Restrict the output to the lines below starting at the one that contains "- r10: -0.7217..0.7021" and ending at the one that contains "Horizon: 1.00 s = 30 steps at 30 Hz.", and restate them word for word, both ends included.
::: COLLECTED DATA
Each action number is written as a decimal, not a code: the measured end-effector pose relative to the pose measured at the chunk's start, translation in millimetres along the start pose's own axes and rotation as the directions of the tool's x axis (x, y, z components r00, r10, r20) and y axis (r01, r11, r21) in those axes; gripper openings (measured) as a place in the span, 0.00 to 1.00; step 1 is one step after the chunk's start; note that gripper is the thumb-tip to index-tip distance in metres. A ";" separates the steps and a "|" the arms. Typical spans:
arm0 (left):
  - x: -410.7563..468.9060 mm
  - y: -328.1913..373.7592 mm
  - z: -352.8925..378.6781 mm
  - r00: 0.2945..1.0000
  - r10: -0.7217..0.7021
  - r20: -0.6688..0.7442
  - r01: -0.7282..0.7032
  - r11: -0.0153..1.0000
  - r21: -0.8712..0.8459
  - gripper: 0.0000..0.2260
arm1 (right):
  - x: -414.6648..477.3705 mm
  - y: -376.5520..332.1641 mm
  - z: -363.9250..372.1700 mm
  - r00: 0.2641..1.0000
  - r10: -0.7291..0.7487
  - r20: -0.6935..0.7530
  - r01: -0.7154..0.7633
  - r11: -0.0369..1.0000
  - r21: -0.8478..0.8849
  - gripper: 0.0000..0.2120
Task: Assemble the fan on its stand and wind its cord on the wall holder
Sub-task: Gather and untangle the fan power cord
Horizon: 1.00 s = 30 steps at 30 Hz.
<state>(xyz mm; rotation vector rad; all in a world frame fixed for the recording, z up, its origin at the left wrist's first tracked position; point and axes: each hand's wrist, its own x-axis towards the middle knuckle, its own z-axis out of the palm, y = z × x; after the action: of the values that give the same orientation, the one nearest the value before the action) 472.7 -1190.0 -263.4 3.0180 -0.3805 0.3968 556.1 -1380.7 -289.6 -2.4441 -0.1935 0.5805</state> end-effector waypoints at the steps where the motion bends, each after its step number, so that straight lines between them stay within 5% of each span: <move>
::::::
◆ **SOLUTION FOR THIS PROBLEM**:
  - r10: -0.7217..0.7021
  - r20: -0.6688..0.7442
  - r01: -0.7282..0.7032
  - r11: -0.0153..1.0000
  - r21: -0.8712..0.8459
  - gripper: 0.0000..0.2260
arm1 (right):
  - x: -414.6648..477.3705 mm
  - y: -376.5520..332.1641 mm
  - z: -363.9250..372.1700 mm
  - r00: 0.2641..1.0000
  - r10: -0.7291..0.7487
  - r20: -0.6935..0.7530
  - r01: -0.7154..0.7633
  - r11: -0.0369..1.0000
  - r21: -0.8478..0.8849
  - gripper: 0.0000..0.2120
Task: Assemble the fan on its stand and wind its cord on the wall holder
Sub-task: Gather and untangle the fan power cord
Horizon: 1.00 s = 30 steps at 30 Hz.

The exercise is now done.